Work instructions:
Please write out, exactly as given, the line that contains "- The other" and all lines that follow it through the end of the listing, and nothing else.

[[ Recorded information, beginning ]]

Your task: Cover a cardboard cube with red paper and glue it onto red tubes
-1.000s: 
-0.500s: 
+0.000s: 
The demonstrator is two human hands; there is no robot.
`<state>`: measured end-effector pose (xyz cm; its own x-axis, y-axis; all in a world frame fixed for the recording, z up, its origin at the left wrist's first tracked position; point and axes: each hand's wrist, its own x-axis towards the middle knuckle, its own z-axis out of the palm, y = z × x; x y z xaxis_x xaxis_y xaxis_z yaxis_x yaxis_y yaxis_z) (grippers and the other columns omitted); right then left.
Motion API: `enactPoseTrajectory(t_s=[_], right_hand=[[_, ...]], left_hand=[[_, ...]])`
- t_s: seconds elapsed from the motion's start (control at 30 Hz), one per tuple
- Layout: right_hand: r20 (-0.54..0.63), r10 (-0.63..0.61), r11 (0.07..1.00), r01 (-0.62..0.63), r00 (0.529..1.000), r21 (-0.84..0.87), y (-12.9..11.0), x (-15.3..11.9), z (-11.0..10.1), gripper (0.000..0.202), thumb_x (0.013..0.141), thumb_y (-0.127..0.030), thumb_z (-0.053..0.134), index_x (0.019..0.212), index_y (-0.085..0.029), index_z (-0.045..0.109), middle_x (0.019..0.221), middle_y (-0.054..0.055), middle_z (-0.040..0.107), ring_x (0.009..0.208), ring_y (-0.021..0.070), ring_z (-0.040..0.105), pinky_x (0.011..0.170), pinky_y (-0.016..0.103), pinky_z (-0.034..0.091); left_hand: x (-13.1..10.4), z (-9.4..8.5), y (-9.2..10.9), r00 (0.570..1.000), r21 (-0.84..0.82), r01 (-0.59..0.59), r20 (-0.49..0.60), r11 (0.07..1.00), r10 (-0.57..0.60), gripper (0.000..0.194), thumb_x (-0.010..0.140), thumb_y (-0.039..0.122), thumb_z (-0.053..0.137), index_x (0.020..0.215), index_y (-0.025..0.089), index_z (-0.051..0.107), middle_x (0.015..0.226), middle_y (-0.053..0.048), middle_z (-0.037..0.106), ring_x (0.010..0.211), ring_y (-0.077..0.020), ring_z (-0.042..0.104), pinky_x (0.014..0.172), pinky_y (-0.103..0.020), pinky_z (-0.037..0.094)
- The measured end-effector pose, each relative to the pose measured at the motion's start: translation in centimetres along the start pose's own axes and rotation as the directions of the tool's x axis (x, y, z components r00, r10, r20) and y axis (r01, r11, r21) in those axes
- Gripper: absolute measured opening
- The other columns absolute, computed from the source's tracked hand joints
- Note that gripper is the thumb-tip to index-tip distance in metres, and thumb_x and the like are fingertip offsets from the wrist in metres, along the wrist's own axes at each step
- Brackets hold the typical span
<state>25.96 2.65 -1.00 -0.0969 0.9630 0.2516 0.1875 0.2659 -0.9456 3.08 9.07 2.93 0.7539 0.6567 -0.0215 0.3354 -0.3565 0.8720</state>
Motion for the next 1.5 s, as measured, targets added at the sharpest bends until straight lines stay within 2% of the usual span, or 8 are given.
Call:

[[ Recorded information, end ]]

Exercise answer:
- The other columns absolute, computed from the source's tracked hand joints
- Note that gripper is the thumb-tip to index-tip distance in metres, and thumb_x and the like are fingertip offsets from the wrist in metres, along the wrist's own axes at each step
- Brackets hold the typical span
<state>25.96 2.65 -1.00 -0.0969 0.9630 0.2516 0.1875 0.2659 -0.9456 3.08 9.07 2.93 0.7539 0.6567 -0.0215 0.3354 -0.3565 0.8720</state>
Motion for the next 1.5 s, as measured, targets added at the sharpest bends until straight lines stay within 2% of the usual span, or 8 are given.
Call:

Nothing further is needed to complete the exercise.